== Segment start ==

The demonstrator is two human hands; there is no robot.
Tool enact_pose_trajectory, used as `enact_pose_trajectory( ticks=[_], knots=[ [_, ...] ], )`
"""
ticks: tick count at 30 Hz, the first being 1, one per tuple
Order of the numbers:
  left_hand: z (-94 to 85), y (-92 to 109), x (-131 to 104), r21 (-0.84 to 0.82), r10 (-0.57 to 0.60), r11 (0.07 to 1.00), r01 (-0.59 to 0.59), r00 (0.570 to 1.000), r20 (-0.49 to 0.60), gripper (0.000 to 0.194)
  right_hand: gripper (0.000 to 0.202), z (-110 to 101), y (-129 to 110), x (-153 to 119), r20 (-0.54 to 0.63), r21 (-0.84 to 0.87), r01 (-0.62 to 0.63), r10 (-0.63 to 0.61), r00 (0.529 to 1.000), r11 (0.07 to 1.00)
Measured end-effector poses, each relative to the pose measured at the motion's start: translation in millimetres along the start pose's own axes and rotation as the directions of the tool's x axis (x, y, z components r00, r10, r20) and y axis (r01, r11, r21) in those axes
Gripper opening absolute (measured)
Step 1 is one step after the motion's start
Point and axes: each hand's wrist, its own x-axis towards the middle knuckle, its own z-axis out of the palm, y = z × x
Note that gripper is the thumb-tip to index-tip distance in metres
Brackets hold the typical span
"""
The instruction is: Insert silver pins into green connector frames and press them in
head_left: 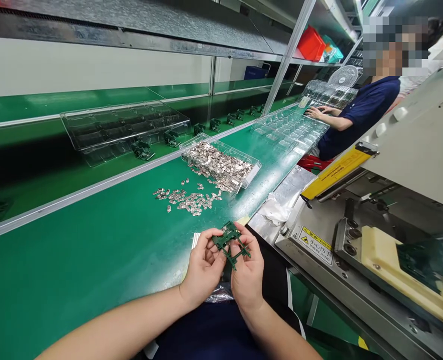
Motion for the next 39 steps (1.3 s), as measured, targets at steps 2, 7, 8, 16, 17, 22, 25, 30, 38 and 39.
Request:
enact_pose_trajectory(
  ticks=[2, 7, 8, 16, 17, 22, 25, 30, 38, 39],
  knots=[
    [0.6, 2, 1, 0.035, -0.001, 0.999, 0.000, 1.000, 0.013, 0.027, 0.014, -8, -3, 2, 0.049, 0.026, 0.016, -0.017, 0.999, 1.000],
    [8.7, 8, 9, 0.211, -0.093, 0.975, 0.065, 0.988, 0.125, 0.029, 0.056, -60, -39, 17, 0.354, -0.120, 0.157, -0.106, 0.929, 0.980],
    [13.8, 10, 10, 0.272, -0.131, 0.959, 0.077, 0.973, 0.189, 0.028, 0.066, -74, -50, 19, 0.429, -0.205, 0.235, -0.129, 0.894, 0.950],
    [124.4, 20, 50, 0.351, -0.255, 0.931, -0.098, 0.513, 0.820, 0.051, 0.065, -205, -131, -17, 0.178, -0.453, 0.386, -0.343, 0.922, 0.804],
    [148.1, 17, 58, 0.323, -0.209, 0.932, -0.162, 0.488, 0.848, 0.055, 0.064, -222, -136, -23, 0.000, -0.457, 0.365, -0.410, 0.912, 0.811],
    [269.4, -13, 83, 0.307, -0.020, 0.795, -0.523, 0.483, 0.875, 0.076, 0.060, -288, -155, -31, -0.685, -0.496, 0.355, -0.609, 0.401, 0.792],
    [310.3, -26, 81, 0.352, -0.102, 0.832, -0.429, 0.505, 0.857, 0.073, 0.059, -306, -165, -19, -0.664, -0.543, 0.321, -0.631, 0.401, 0.776],
    [272.8, -11, 85, 0.267, -0.111, 0.951, -0.154, 0.638, 0.762, 0.063, 0.060, -320, -177, 16, -0.374, -0.707, 0.204, -0.604, 0.704, 0.677],
    [99.2, 2, 101, 0.614, -0.431, 0.789, -0.025, 0.691, 0.581, 0.068, 0.053, -308, -183, 50, -0.051, -0.701, 0.097, -0.185, 0.981, 0.706],
    [88.6, -4, 100, 0.636, -0.460, 0.772, -0.009, 0.682, 0.568, 0.069, 0.055, -303, -183, 49, -0.053, -0.688, 0.085, -0.167, 0.984, 0.721]
  ],
)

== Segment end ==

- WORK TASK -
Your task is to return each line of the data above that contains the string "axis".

- ANSWER SPACE -
Measured end-effector poses, each relative to the pose measured at the motion's start: translation in millimetres along the start pose's own axes and rotation as the directions of the tool's x axis (x, y, z components r00, r10, r20) and y axis (r01, r11, r21) in those axes
Point and axes: each hand's wrist, its own x-axis towards the middle knuckle, its own z-axis out of the palm, y = z × x

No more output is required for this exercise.